Proposed Measures to Minimize Risk

Labels of registered pesticide products include specific instructions for use. Directions include risk-reduction measures to protect human health and the environment. These directions must be followed by law. As a result of the re-evaluation of cyfluthrin, the PMRA is proposing further risk-reduction measures for product labels.

Human Health

To protect homeowners, the following requirements are proposed:

  • All domestic-class products are proposed for cancellation.
  • For the commercial-class products:
    • Application in residential areas to be limited to crack and crevice/void only, and use for bedbug treatment will be cancelled.
    • Application in non-residential areas can be maintained as band, spot, crack and crevice applications, and use for bedbug treatment is allowed.
  • As a result of the incident reports, entry to treated sites must occur no sooner than 8 hours after application.

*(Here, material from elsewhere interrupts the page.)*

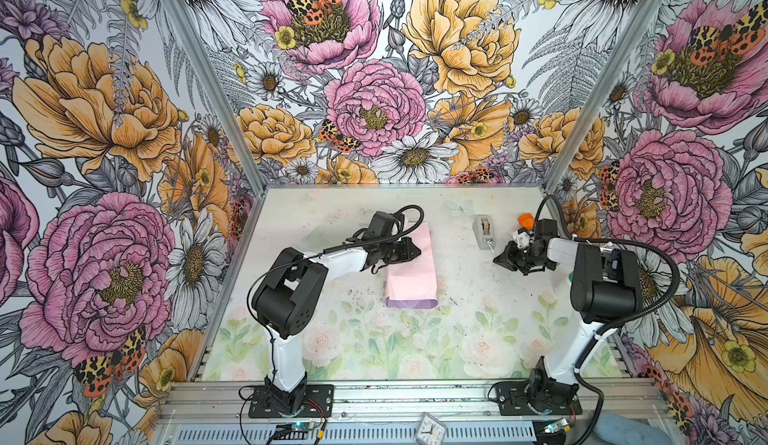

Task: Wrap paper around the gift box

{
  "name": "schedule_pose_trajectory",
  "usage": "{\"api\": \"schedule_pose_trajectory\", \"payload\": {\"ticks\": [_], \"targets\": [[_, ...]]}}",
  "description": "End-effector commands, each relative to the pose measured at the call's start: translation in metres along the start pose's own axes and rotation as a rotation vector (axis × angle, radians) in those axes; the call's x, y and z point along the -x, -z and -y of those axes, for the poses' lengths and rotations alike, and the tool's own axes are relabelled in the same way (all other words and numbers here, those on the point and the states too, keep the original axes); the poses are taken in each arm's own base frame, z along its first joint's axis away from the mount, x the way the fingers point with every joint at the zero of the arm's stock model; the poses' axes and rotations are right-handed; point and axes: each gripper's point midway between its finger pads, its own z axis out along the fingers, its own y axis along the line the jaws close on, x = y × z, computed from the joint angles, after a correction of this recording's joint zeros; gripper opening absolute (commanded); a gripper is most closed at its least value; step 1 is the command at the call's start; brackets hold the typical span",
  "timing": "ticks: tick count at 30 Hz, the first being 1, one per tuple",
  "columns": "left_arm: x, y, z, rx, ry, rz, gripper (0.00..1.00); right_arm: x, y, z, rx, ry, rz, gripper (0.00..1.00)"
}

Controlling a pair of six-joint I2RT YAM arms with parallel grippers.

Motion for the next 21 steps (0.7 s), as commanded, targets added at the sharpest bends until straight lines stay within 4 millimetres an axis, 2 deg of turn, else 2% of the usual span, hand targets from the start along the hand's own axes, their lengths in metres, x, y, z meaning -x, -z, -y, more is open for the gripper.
{"api": "schedule_pose_trajectory", "payload": {"ticks": [1,21], "targets": [[-0.035,-0.005,-0.022,0.087,0.037,-0.088,0.16,0.000,-0.001,0.012,-0.054,-0.043,0.005,0.00],[-0.033,-0.006,-0.019,0.082,0.033,-0.088,0.16,-0.002,0.009,0.031,-0.193,-0.100,0.022,0.00]]}}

To protect the general population from dietary exposure, the following requirements are proposed:

  • Use of cyfluthrin on lactating dairy cattle to be prohibited (both spot-on and ear tag products), and MRLs for cyfluthrin in milk and milk fat to be revoked.


Due to the limited outdoor use, the risk to terrestrial and aquatic organisms is expected to be minimal. However, precautionary statements are proposed to further protect the environment.

  • Toxic to aquatic organisms.
  • Toxic to small mammals.

The proposed mitigation measures are outlined in Appendix XI of PRVD2016-17.

What Additional Scientific Information Is Requested?

No additional data are required.

Next Steps

During the consultation period, registrants and stakeholder organizations may submit further data that could be used to refine risk assessments (exposure or use information), which could result in revised risk-reduction measures. Stakeholders who are planning to provide information of this type are advised to contact the PMRA early in the consultation period, for advice on studies or information that could be submitted to help refine the relevant risk assessments.

Before making a final re-evaluation decision on cyfluthrin, the PMRA will consider all comments received from the public in response to PRVD2016-17, Cyfluthrin. The PMRA will then publish a Re-evaluation Decision that will include the decision, the reasons for it, a summary of comments received on the proposed decision and the PMRA's response to these comments.